Transcribe all of the data, leaving nothing out and changing nothing.

•••

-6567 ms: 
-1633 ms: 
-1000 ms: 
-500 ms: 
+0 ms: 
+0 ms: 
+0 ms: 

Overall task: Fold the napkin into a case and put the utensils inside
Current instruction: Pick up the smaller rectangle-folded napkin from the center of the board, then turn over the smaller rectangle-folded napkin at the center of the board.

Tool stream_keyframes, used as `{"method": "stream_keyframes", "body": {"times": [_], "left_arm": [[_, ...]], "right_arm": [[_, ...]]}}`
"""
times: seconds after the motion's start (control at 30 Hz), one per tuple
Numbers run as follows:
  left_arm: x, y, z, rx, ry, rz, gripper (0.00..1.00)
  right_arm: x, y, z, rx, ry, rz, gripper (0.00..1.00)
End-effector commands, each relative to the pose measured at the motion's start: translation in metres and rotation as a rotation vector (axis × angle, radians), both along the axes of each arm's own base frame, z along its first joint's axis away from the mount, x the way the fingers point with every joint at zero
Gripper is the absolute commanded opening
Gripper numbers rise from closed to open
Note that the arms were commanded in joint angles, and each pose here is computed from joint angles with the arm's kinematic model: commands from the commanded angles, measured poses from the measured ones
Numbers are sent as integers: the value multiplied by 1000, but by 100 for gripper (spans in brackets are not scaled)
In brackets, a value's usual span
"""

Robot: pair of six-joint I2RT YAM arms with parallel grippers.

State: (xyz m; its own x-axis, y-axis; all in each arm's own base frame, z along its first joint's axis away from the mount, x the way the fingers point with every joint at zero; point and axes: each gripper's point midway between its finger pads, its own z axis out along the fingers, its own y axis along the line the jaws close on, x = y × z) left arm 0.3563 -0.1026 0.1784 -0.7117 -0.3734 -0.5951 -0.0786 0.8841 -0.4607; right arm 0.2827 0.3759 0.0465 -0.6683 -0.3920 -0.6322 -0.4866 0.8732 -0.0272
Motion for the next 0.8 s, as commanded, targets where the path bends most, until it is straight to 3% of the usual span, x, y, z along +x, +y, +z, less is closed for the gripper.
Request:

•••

Expected output
-6567 ms: 
-1633 ms: 
-1000 ms: 
-500 ms: 
+0 ms: 
+0 ms: 
+0 ms: 

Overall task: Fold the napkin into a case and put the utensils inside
Current instruction: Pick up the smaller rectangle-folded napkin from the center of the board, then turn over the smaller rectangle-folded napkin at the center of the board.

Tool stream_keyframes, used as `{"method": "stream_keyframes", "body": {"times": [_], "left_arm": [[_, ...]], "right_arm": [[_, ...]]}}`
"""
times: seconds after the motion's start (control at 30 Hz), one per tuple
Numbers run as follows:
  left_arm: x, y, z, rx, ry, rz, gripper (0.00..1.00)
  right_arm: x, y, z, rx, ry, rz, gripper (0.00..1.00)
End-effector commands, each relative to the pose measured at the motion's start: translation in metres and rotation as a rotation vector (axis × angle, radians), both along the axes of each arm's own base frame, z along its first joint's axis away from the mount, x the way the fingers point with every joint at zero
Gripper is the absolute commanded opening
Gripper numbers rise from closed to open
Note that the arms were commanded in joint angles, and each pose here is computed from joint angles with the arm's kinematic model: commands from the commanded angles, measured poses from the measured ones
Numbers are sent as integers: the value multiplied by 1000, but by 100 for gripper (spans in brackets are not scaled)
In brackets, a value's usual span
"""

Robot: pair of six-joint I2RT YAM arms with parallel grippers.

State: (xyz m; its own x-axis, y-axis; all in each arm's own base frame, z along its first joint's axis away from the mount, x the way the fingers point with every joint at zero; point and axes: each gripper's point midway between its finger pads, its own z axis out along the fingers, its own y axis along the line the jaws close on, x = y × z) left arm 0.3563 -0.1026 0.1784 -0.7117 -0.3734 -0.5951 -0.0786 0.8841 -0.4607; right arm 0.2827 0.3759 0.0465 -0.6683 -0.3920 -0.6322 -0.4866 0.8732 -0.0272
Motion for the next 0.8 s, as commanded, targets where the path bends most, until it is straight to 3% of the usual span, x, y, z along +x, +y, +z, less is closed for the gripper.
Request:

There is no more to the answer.